#### Instructions for the task:
Keep the images out while you set down the data exactly.

□ □ □ □

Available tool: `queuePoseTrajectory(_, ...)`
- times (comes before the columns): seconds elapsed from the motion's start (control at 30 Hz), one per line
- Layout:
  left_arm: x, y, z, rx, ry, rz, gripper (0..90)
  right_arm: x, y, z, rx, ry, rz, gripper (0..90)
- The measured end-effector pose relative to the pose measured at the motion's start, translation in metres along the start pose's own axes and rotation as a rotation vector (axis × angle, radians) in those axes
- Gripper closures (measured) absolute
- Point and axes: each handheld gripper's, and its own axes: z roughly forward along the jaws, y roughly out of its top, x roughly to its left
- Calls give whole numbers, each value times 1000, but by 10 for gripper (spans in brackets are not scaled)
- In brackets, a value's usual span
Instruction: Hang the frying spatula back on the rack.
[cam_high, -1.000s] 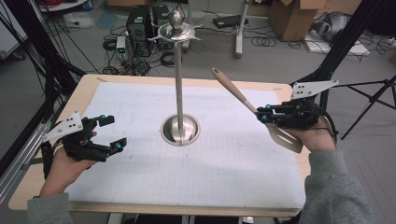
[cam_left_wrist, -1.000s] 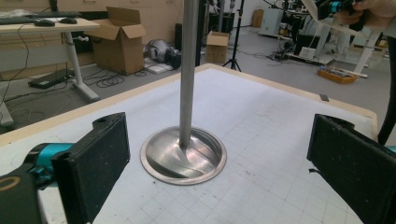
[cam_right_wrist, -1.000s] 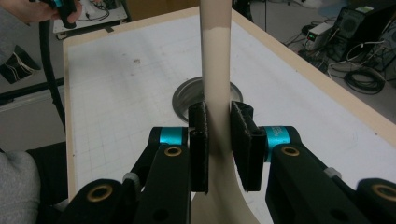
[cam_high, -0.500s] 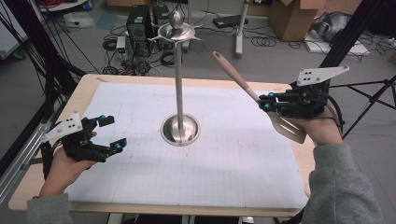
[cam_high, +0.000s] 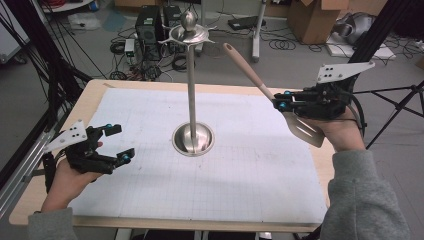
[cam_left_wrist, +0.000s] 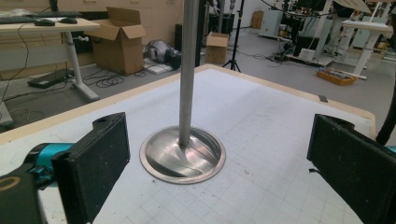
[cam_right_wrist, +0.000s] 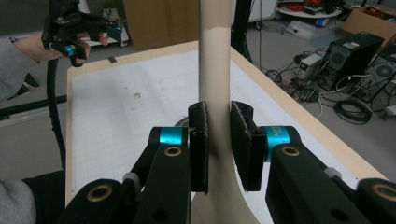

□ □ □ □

#### Expected output:
Available tool: `queuePoseTrajectory(_, ...)`
- times (comes before the columns): seconds elapsed from the motion's start (control at 30 Hz), one per line
- Layout:
  left_arm: x, y, z, rx, ry, rz, gripper (0..90)
  right_arm: x, y, z, rx, ry, rz, gripper (0..90)
- The measured end-effector pose relative to the pose measured at the motion's start, translation in metres along the start pose's own axes and rotation as a rotation vector (axis × angle, radians) in those axes
- Gripper closures (measured) absolute
- Point and axes: each handheld gripper's, and its own axes: z roughly forward along the jaws, y roughly out of its top, x roughly to its left
- Calls give whole numbers, each value times 1000, but by 10 for gripper (spans in brackets are not scaled)
- In brackets, a value's usual span
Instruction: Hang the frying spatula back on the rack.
[cam_high, -1.000s] 
[cam_left_wrist, -1.000s] 
[cam_right_wrist, -1.000s] 
[cam_high, -0.500s] 
[cam_high, +0.000s] 
[cam_left_wrist, +0.000s] 
[cam_right_wrist, +0.000s] 

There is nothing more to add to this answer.